• PROBLEM TO WORK ON: Transcription should be exact. Include all entries.

(Dataset items)
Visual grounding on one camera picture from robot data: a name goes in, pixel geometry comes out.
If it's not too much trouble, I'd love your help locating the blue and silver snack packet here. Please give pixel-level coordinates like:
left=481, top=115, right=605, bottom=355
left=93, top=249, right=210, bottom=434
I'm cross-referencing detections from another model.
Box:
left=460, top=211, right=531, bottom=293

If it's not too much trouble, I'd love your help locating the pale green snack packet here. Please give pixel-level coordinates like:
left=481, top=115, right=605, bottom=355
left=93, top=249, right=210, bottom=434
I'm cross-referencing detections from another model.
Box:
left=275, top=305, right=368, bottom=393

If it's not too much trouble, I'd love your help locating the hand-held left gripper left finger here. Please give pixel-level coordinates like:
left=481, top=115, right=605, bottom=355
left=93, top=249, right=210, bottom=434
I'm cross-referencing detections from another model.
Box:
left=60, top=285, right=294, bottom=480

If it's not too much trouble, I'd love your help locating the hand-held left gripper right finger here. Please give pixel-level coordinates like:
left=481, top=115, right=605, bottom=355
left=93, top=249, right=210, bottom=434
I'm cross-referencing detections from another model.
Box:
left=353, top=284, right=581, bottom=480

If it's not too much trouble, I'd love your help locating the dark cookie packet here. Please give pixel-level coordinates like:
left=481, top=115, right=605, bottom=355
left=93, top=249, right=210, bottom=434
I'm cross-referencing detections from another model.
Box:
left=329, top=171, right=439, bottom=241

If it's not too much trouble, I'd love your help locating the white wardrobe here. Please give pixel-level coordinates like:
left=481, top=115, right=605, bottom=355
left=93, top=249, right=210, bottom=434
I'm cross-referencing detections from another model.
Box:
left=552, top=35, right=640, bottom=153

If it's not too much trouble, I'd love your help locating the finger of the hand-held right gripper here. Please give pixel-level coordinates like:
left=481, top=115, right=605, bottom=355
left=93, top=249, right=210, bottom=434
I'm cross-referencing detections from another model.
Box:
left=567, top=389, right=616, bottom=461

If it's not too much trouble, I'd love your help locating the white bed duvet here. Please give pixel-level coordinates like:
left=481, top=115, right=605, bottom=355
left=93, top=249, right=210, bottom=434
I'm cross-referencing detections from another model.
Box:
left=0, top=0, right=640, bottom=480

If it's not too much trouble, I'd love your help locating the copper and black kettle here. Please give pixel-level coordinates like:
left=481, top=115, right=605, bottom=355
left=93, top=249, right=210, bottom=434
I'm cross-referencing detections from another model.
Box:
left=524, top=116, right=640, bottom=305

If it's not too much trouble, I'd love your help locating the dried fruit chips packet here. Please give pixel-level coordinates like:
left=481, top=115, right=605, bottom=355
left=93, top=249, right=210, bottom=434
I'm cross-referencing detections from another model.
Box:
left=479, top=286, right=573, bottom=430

• ANSWER TO THIS EXERCISE:
Visual grounding on one camera picture from robot data: a name goes in, pixel geometry comes out.
If it's not too much trouble, I'd love your help locating the blue and silver snack packet here. Please give pixel-level coordinates like:
left=481, top=115, right=605, bottom=355
left=93, top=249, right=210, bottom=434
I'm cross-referencing detections from another model.
Box:
left=460, top=211, right=531, bottom=293

If it's not too much trouble, I'd love your help locating the pale green snack packet here. Please give pixel-level coordinates like:
left=481, top=115, right=605, bottom=355
left=93, top=249, right=210, bottom=434
I'm cross-referencing detections from another model.
Box:
left=275, top=305, right=368, bottom=393

If it's not too much trouble, I'd love your help locating the hand-held left gripper left finger here. Please give pixel-level coordinates like:
left=481, top=115, right=605, bottom=355
left=93, top=249, right=210, bottom=434
I'm cross-referencing detections from another model.
Box:
left=60, top=285, right=294, bottom=480

If it's not too much trouble, I'd love your help locating the hand-held left gripper right finger here. Please give pixel-level coordinates like:
left=481, top=115, right=605, bottom=355
left=93, top=249, right=210, bottom=434
I'm cross-referencing detections from another model.
Box:
left=353, top=284, right=581, bottom=480

If it's not too much trouble, I'd love your help locating the dark cookie packet here. Please give pixel-level coordinates like:
left=481, top=115, right=605, bottom=355
left=93, top=249, right=210, bottom=434
I'm cross-referencing detections from another model.
Box:
left=329, top=171, right=439, bottom=241

If it's not too much trouble, I'd love your help locating the white wardrobe here. Please give pixel-level coordinates like:
left=481, top=115, right=605, bottom=355
left=93, top=249, right=210, bottom=434
I'm cross-referencing detections from another model.
Box:
left=552, top=35, right=640, bottom=153

If it's not too much trouble, I'd love your help locating the finger of the hand-held right gripper here. Please give pixel-level coordinates like:
left=481, top=115, right=605, bottom=355
left=93, top=249, right=210, bottom=434
I'm cross-referencing detections from another model.
Box:
left=567, top=389, right=616, bottom=461

If it's not too much trouble, I'd love your help locating the white bed duvet here. Please give pixel-level coordinates like:
left=481, top=115, right=605, bottom=355
left=93, top=249, right=210, bottom=434
I'm cross-referencing detections from another model.
Box:
left=0, top=0, right=640, bottom=480

If it's not too much trouble, I'd love your help locating the copper and black kettle here. Please give pixel-level coordinates like:
left=481, top=115, right=605, bottom=355
left=93, top=249, right=210, bottom=434
I'm cross-referencing detections from another model.
Box:
left=524, top=116, right=640, bottom=305

If it's not too much trouble, I'd love your help locating the dried fruit chips packet here. Please give pixel-level coordinates like:
left=481, top=115, right=605, bottom=355
left=93, top=249, right=210, bottom=434
I'm cross-referencing detections from another model.
Box:
left=479, top=286, right=573, bottom=430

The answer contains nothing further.